A provenance run crate MAY describe parameter connections using the ParameterConnection
type from the workflow-run ro-terms namespace. References to the ParameterConnection
instances SHOULD follow the CWL convention, where connections to workflow output parameters are referenced by the workflow while other connections are referenced by the receiving step:
{
"@id": "packed.cwl",
"@type": ["File", "SoftwareSourceCode", "ComputationalWorkflow", "HowTo"],
"connection": [
{"@id": "#150ffba3-9dc2-4b14-8a6b-3f826f70e41b"}
],
...
},
{
"@id": "#150ffba3-9dc2-4b14-8a6b-3f826f70e41b",
"@type": "ParameterConnection",
"sourceParameter": {"@id": "packed.cwl#sorttool.cwl/output"},
"targetParameter": {"@id": "packed.cwl#main/output"}
},
{
"@id": "packed.cwl#main/sorted",
"@type": "HowToStep",
"connection": [
{"@id": "#548ab27a-3abf-4035-b3dd-f2989762d5c0"},
{"@id": "#ed883346-fb32-43dd-b965-18aa5cac9350"}
],
"workExample": {"@id": "packed.cwl#sorttool.cwl"}
},
{
"@id": "#548ab27a-3abf-4035-b3dd-f2989762d5c0",
"@type": "ParameterConnection",
"sourceParameter": {"@id": "packed.cwl#revtool.cwl/output"},
"targetParameter": {"@id": "packed.cwl#sorttool.cwl/input"}
},
{
"@id": "#ed883346-fb32-43dd-b965-18aa5cac9350",
"@type": "ParameterConnection",
"sourceParameter": {"@id": "packed.cwl#main/reverse_sort"},
"targetParameter": {"@id": "packed.cwl#sorttool.cwl/reverse"}
}
Note that the workflow-run
terms are not part of the standard RO-Crate context, so they have to be added to the crate’s @context
to be used:
{
"@context": [
"https://w3id.org/ro/crate/1.1/context",
{
"ParameterConnection": "https://w3id.org/ro/terms/workflow-run#ParameterConnection",
"connection": "https://w3id.org/ro/terms/workflow-run#connection",
"sourceParameter": "https://w3id.org/ro/terms/workflow-run#sourceParameter",
"targetParameter": "https://w3id.org/ro/terms/workflow-run#targetParameter"
}
],
"@graph": [...]
}
Engine configuration files
A workflow engine may support configuration through a configuration file.
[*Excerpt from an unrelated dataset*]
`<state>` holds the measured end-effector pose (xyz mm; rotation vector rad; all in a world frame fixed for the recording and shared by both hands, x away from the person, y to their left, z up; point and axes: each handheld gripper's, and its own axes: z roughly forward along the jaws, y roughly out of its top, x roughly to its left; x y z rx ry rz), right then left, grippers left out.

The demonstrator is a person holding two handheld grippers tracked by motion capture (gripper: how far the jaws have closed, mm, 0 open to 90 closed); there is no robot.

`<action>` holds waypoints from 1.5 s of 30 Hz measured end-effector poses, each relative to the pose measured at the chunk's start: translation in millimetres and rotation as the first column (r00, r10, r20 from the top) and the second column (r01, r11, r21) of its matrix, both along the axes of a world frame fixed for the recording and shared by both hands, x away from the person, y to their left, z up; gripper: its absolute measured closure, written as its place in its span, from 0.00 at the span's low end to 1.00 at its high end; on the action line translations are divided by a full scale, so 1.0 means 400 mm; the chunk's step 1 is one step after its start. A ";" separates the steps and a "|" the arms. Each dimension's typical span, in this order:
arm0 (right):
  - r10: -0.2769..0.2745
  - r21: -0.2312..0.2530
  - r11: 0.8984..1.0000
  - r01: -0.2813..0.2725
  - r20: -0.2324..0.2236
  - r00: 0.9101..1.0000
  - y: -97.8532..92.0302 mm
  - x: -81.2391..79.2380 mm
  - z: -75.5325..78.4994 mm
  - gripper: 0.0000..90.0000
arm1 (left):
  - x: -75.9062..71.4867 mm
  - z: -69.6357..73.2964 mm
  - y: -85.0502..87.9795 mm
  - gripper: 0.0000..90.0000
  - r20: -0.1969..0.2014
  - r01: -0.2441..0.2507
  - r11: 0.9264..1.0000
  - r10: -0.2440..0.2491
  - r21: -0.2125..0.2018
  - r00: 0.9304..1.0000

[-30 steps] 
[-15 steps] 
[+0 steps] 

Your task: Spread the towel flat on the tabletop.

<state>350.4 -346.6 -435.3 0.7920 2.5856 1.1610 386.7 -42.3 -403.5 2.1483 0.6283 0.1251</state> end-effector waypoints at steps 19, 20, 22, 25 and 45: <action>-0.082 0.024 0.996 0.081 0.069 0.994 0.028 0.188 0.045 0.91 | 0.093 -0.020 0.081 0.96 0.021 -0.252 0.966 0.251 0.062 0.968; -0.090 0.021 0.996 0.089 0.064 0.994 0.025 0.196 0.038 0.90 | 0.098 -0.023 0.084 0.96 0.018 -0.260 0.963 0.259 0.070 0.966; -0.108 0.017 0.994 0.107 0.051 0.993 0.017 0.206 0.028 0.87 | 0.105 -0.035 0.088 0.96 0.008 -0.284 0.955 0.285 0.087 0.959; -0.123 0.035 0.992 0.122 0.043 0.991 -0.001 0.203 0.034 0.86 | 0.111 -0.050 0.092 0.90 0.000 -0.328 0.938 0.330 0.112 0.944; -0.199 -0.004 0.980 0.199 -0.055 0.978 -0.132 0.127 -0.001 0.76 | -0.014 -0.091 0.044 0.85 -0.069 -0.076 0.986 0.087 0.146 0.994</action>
In this case, the specific configuration file used in the engine run SHOULD be added to the object
attribute of the corresponding OrganizeAction
.
{
"@id": "#e55c4723-7814-4cef-b3b6-96c1dbf1ae9b",
"@type": "SoftwareApplication",
"name": "StreamFlow 0.2.0.dev2"
},
{
"@id": "#7ff2f0b6-0294-4da5-9ecc-5846b8aa4e66",
"@type": "OrganizeAction",
"instrument": {"@id": "#e55c4723-7814-4cef-b3b6-96c1dbf1ae9b"},
"name": "Run of StreamFlow 0.2.0.dev2",
"object": [
{"@id": "7ff2f0b6-0294-4da5-9ecc-5846b8aa4e66/streamflow.yml"},
{"@id": "#a203c665-668d-4488-bf57-5b2eedf77905"},
...
],
"result": {"@id": "#9984d778-7cd8-49ea-984d-7c58a0404f85"}
},
{
"@id": "7ff2f0b6-0294-4da5-9ecc-5846b8aa4e66/streamflow.yml",
"@type": "File",
"name": "StreamFlow configuration file",
"encodingFormat": "application/yaml"
},
{
"@id": "#a203c665-668d-4488-bf57-5b2eedf77905",
"@type": "ControlAction",
"instrument": {"@id": "predictions.cwl#extract-tissue-low"},
"object": {"@id": "#465dafb2-66cf-4af9-a6cf-b8fea0e8acc9"}
},
...
See also the section on referencing configuration files of executed tools.
Requirements
The requirements of this profile are those of Workflow Run Crate plus the ones listed below.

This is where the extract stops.